» Exercise objective:
Return, from the listing below, every line that includes "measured".

» Given data:
########

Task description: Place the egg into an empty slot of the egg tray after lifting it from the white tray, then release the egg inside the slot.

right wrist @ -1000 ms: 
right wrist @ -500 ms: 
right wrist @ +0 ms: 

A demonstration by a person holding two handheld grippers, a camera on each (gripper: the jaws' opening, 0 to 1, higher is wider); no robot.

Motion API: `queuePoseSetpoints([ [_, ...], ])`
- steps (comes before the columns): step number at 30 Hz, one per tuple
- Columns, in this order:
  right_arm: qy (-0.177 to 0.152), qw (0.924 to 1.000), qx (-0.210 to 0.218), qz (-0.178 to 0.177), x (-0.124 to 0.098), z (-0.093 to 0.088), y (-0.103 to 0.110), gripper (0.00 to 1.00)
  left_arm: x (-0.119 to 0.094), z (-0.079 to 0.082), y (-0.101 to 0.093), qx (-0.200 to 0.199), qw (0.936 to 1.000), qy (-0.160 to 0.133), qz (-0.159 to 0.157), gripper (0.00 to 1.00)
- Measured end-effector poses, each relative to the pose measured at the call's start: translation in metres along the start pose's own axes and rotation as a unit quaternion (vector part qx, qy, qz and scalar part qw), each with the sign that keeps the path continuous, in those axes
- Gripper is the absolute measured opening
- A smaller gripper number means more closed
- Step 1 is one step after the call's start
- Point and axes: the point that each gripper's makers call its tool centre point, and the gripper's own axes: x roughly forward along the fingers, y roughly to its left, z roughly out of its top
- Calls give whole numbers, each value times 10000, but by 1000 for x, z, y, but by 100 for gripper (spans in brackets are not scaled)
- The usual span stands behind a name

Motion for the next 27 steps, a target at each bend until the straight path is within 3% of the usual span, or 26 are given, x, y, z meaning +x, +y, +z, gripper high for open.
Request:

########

» Exercise solution:
- Measured end-effector poses, each relative to the pose measured at the call's start: translation in metres along the start pose's own axes and rotation as a unit quaternion (vector part qx, qy, qz and scalar part qw), each with the sign that keeps the path continuous, in those axes
- Gripper is the absolute measured opening

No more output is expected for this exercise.